Our software, called gene_set_scan, can perform gene-level analyses, gene-set analyses determined by the GO structure, or gene-set analyses determined by KEGG pathways. Although a number of input files are required, only one file must be created by a user. This file contains score statistics for each SNP and each subject. The other supplied files describe how SNPs map to genes, and how genes map to gene-sets (determined by GO data or KEGG data). Types of analyses are controlled by input options. The output from gene_set_scan is structured as HTML files, which provide statistical results with links to web-based annotation (e.g., NCBI GENE information, Amigo for GO terms, or Genome in Japan for KEGG terms). The output is also provided as comma-delimited, for input to other software (e.g., R statistical software for plotting or additional analyses).
The gene_set_scan software is written in C++, and uses the BOOST graphical library for computations on the GO DAG structure. All computations were accomplished on a Beowulf-style Linux cluster. This cluster has a master node that is a dual Athlon 2800+ MP with 2 GB memory. The 20 compute nodes are a mixture of Athlon 2400+ XP CPU with 1 GB memory (PC133 or DDR). The approximate times to compute the analyses are given in Table 6. A key factor that determines the time for computations is the number of genes in a set, due to the calculation of covariance terms among gene-scores within the same set. The GO analyses were restricted to no more than 30 genes in a set. The longer compute times for KEGG analyses were because of the large sizes of some gene-sets, with an average set size of 70 genes. The GO analyses would take longer if the maximum set size were not restricted to 30 genes per set. For examples, when the maximum set size was allowed to be as large as 1,000, the compute times were 26h:36m for NSABP and 14h:50m for MA.27, still quite achievable.

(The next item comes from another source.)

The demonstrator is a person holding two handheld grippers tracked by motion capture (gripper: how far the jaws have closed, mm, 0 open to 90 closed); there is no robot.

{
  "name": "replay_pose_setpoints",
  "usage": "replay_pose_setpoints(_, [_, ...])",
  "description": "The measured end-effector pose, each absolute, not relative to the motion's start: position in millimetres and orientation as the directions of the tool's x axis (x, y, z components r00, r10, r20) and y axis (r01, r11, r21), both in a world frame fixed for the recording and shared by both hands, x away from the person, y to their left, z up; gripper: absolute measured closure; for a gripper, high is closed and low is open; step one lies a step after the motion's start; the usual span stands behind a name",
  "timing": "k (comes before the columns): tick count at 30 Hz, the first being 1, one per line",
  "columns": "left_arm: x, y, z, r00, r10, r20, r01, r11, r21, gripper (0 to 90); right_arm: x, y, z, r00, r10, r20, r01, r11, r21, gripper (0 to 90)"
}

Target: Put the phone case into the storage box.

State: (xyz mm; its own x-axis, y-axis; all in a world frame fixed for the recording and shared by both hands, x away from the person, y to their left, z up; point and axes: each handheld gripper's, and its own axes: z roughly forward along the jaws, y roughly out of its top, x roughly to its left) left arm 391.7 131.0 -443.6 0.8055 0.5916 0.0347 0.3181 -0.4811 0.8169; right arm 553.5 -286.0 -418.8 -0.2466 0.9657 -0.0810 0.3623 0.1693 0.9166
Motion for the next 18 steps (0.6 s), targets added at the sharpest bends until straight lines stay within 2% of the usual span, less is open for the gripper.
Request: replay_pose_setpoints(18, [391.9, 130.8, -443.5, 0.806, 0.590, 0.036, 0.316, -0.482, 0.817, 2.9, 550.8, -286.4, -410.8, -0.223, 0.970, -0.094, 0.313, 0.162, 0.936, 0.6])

We developed a general approach to scan GWAS SNP data for gene-set analyses, primarily based on score statistics for individual SNPs. Although our presentation was for a binary trait modeled with logistic regression, our approach can be used for any type of trait that can be modeled by a generalized linear model. This strategy allows adjustment for covariates, and is computationally efficient. It also capitalizes on the well known statistical advantages of score statistics, such as most power for “local” alternative hypotheses — relatively small SNP effects on a trait. When creating gene-scores, we averaged the square of SNP-level z-scores, so that positive and negative effects of SNPs on a trait would not cancel. This allowed us to then combine gene-level scores into a gene-set score, using known properties of quadratic forms, allowing us to directly account for the covariances among gene-scores within a gene-set. A further computational advantage of our method is use of Lin's approach to compute p-values, based on asymptotic multivariate normal distribution of score statistics, and step-down adjusted p-values.
Some advantages of our proposed quadratic statistics to score genes can be gleaned from both theoretical and simulation studies. By moving from the assumption that the vector β of regression coefficients for p SNPs in a gene is a fixed effect to the assumption of a random effect, as in a mixed model, the null hypothesis Ho : β = 0 can be formulated as testing a variance component, Ho : ν = 0, where the covariance matrix of β is νK, with K a known matrix. Goeman et al. 42 show that the quadratic statistic is the score statistic for testing Ho : ν = 0, when K is the identity matrix. This quadratic statistic has optimal power for alternative hypotheses that are “local” to the null hypothesis. They further showed that the quadratic statistic has greater power than an F-test for linear regression of a trait on all covariates (e.g., all SNPs in a gene) whenever there are a limited number of latent variables, such that the latent variables are captured by a few of the large variance principal components of the SNP correlation matrix. This would occur, for example, when there are multiple tag-SNPs for a gene, but much fewer unmeasured causal variants. One could apply principal components to the SNPs in a gene to choose a few principal components to be used in a regression model F-test, as many have suggested 43-45. But, as Goeman et al. emphasize, this is not necessary when using the locally most powerful quadratic statistic that already has greater power than the F-test. Another surprising result by Goeman et al. is that the quadratic statistic has greater power than using the most extreme statistic (e.g., smallest p-value) even when there is only a single non-zero regression coefficient. Once again, these conclusions hinge on the correlation of the tag-SNPs with the latent casual variants and the causal variants having small effects on the trait. As we emphasized in the development of our methods, and Appendix B, this mixed model formulation provides a powerful framework to develop other types of gene-scores. This is based on the connection between generalized linear mixed models and kernel-machine learning 30, primarily driven by choice of the kernel matrix.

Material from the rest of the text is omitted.